“Within the Woods” (1978) and related work:
- Remake: The Evil Dead (1981)
- Sequel: Evil Dead II (1987)
- Sequel: Army of Darkness (1992)
- Sequel: Ash vs Evil Dead (2015)
“Within the Woods” (1978) IMDb
Two couples. Secluded cabin. Ancient Indian burial ground.
Pilot for a franchise of cliché-heavy horror that gradually picks up comedy and heroic action elements as the budget grows. Here, with a budget near zero, it’s quite serious. It took three days to make and served mainly to secure funding for the remake.
Five people. Secluded cabin. The Necronomicon. A chainsaw. Rape by trees.
More money. Still pretty serious. Some black humour. Emblems include Bruce Campbell (cast as Bruce in the pilot, where he’s the first to go, here called Ash), zombies insisting on company (“Join us!”) and director Raimi’s “evil force” camera racing along with ominous sound effects.
It’s almost a remake of the remake. The first few minutes describe an alternate progression and ending of The Evil Dead (1981), and then some new people arrive to the cabin, on the next day in a “continuing” story.
Comedy horror bordering on slapstick, a bit like “The Beast with Five Fingers” (1919).
Ash travels through time to the middle ages, where he accidentally spawns and fights a legion of the undead with chainsaw, car and shotgun.
The sequel to the remake of the remake. An action comedy. Ash has completed his transformation from ordinary guy to comically invincible chauvinist. Lots of cool one-liners but no horror. Check out the ending where he takes a drop too many, if you can find it; there are at least three versions.
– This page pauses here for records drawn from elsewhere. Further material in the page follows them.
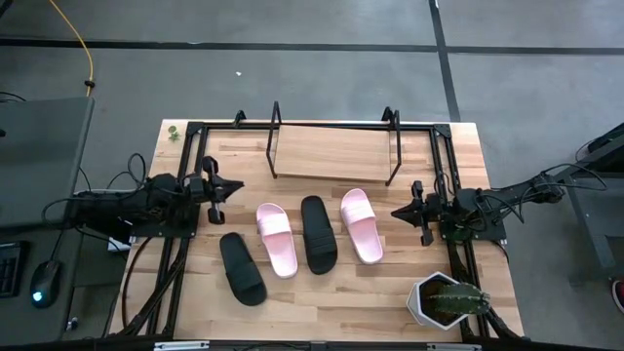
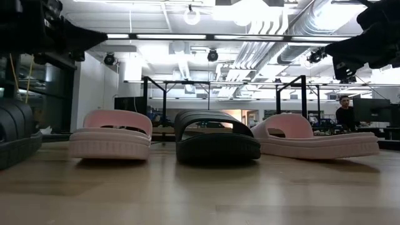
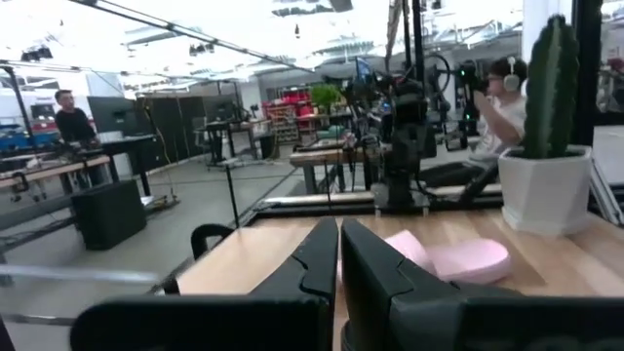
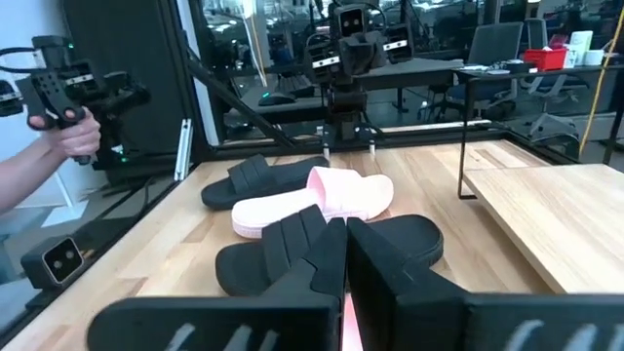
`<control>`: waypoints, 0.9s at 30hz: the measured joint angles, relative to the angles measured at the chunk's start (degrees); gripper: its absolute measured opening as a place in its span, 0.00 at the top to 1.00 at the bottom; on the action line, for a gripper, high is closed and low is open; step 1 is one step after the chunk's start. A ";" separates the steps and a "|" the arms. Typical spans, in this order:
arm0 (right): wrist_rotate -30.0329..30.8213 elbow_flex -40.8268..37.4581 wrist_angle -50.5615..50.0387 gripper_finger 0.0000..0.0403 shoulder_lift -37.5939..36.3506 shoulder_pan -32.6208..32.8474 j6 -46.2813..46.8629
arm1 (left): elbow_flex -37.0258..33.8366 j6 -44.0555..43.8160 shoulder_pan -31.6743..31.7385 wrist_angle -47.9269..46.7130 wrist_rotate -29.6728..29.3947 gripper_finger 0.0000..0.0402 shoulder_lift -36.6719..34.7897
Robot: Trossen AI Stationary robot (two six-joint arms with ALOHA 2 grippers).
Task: Pick and place slides into the shelf
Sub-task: Put the left pink slide on the shelf
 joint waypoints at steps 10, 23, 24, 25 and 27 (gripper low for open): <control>-0.49 4.46 0.15 0.99 0.03 0.00 -4.43 | 13.20 -9.22 -0.02 -8.75 -4.46 0.98 0.03; -1.02 16.58 0.07 0.99 3.38 0.00 -8.84 | 15.26 -10.76 -0.02 -11.80 0.00 0.98 1.07; -1.37 17.45 0.11 0.99 3.63 0.00 -8.57 | 15.26 -10.75 -0.02 -11.80 0.00 0.98 1.07; -2.46 18.26 0.13 0.99 3.85 -0.02 -8.51 | 15.26 -10.75 -0.02 -11.77 0.02 0.98 1.07; -5.51 19.46 -0.22 0.99 3.86 -0.02 -9.48 | 15.26 -10.75 -0.02 -11.67 0.08 0.98 1.07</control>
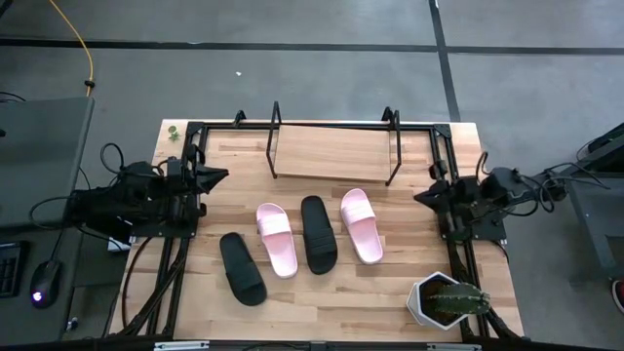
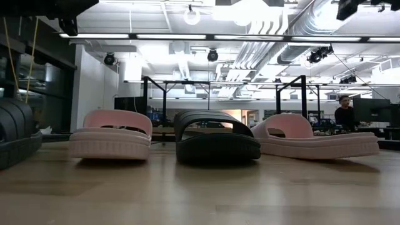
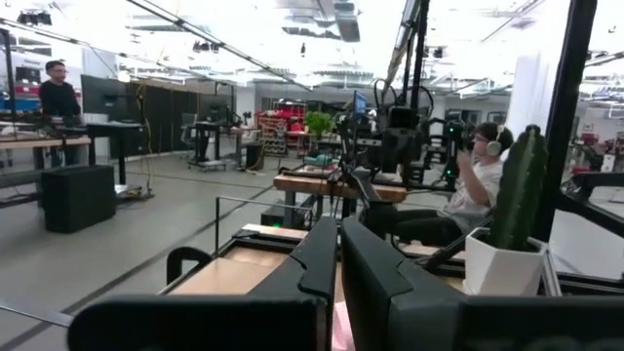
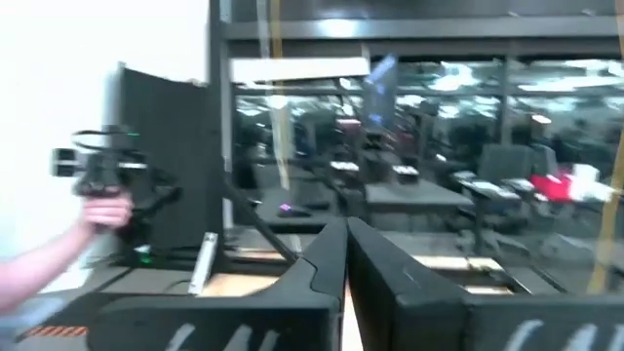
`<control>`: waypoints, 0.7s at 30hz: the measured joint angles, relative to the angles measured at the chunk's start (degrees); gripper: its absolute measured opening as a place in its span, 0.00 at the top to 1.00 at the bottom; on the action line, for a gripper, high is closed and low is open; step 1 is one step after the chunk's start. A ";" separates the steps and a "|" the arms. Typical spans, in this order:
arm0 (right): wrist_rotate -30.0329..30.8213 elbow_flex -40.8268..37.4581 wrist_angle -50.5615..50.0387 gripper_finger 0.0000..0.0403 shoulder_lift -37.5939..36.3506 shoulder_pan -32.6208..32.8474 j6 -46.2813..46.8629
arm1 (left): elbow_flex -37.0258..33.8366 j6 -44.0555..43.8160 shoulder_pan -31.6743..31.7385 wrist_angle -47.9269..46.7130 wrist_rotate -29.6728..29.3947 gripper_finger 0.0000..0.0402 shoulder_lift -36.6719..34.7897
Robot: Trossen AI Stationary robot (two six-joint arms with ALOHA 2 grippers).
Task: Pick and place slides into the shelf
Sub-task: Put the left pink slide on the shelf
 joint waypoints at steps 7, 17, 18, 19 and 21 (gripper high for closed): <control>-11.03 1.82 0.44 0.99 -0.05 0.01 -10.74 | 0.00 4.71 0.00 4.66 6.18 0.98 0.00; 3.44 2.45 13.05 0.99 -0.05 0.02 -7.13 | 0.00 1.47 -0.02 9.05 9.88 0.98 0.00; 4.90 2.45 13.92 0.99 -0.05 0.01 -7.34 | 0.00 1.46 -0.02 9.12 9.88 0.98 0.00; 6.21 2.45 14.48 0.99 -0.05 0.01 -8.29 | 0.00 1.46 -0.02 9.20 9.88 0.98 0.00; 8.87 2.45 14.45 0.99 -0.07 0.00 -9.32 | 0.00 1.46 -0.02 9.25 9.88 0.98 0.00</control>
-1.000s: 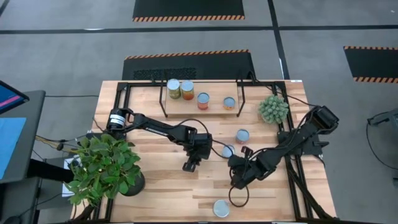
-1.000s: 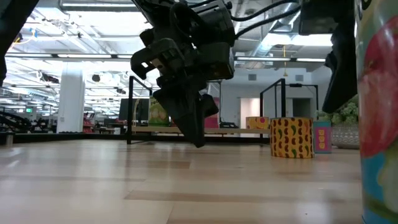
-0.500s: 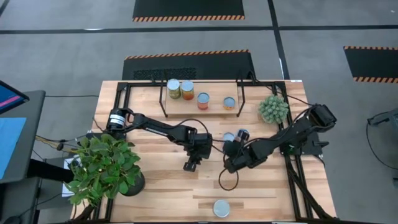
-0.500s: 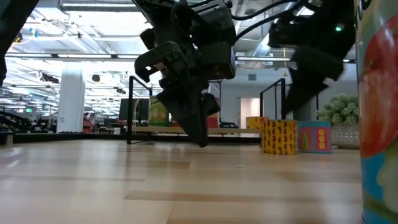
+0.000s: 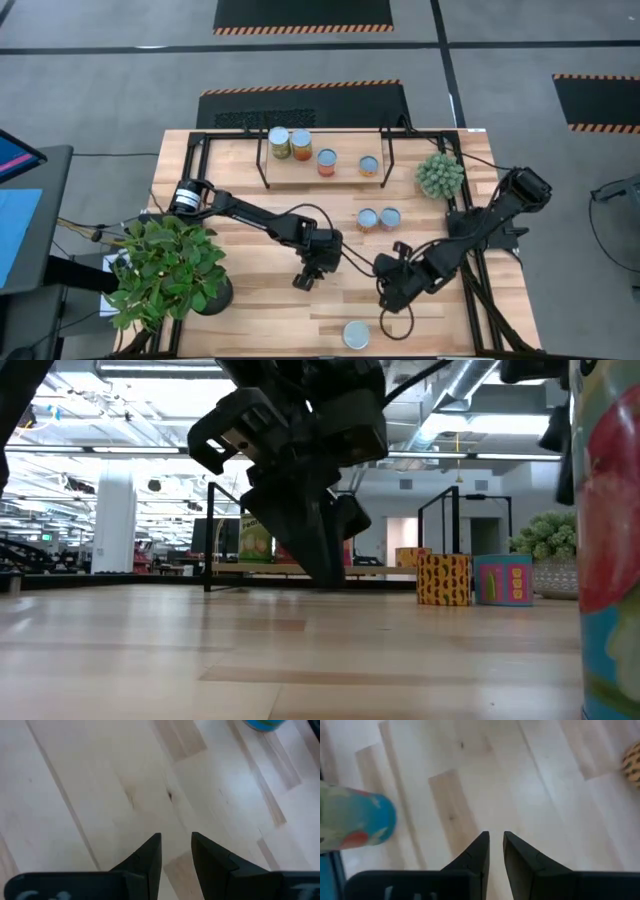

References here: Ash vs Evil Dead (2015).
Seen in 2019.
This review refers to the first season only.
Having lain low for 30 years, Ash accidentally attracts new Deadites by reading the Necronomicon on weed. He just wants to get to Jacksonville.
Camp demonic horror in the style of Army of Darkness (1992). A good showcase for Bruce Campbell’s star quality. Alas, the US TV serial format apparently requires a procedural-style plotline, far removed from the high-concept butt-kicking of Army and worlds away from ever scaring a seasoned viewer. There’s more backstory about the book but most of the supernatural worldbuilding is still folkloric and what it calls “evil” is just short-term asshole behaviour without an agenda. The Deadites are effectively medieval Christian demons with unexplored, internally contradictory ontological powers: Boring clichés in nominally creepy makeup. In one cut they’re superhumanly strong, in the next they can be squashed like overripe fruit. Being thus poorly planned, the fights are also poorly executed, reliant on fast cuts and cheap tricks. There is no sense of escalation or a larger threat. The raw edge of the originals is gone.
The opening episode is good as far as weirdly formulaic US supernatural adventure TV goes, but I’m too bad at shutting my brain down to keep following it. If you want to bail out before it turns really sour, stop before episode 5, where Ash’s young sidekicks give him a prosthetic hand built out of a Nintendo Power Glove—or something like it—so Campbell can use his real hand more freely on set, thus saving production money and undercutting the idea that Ash has had to make sacrifices.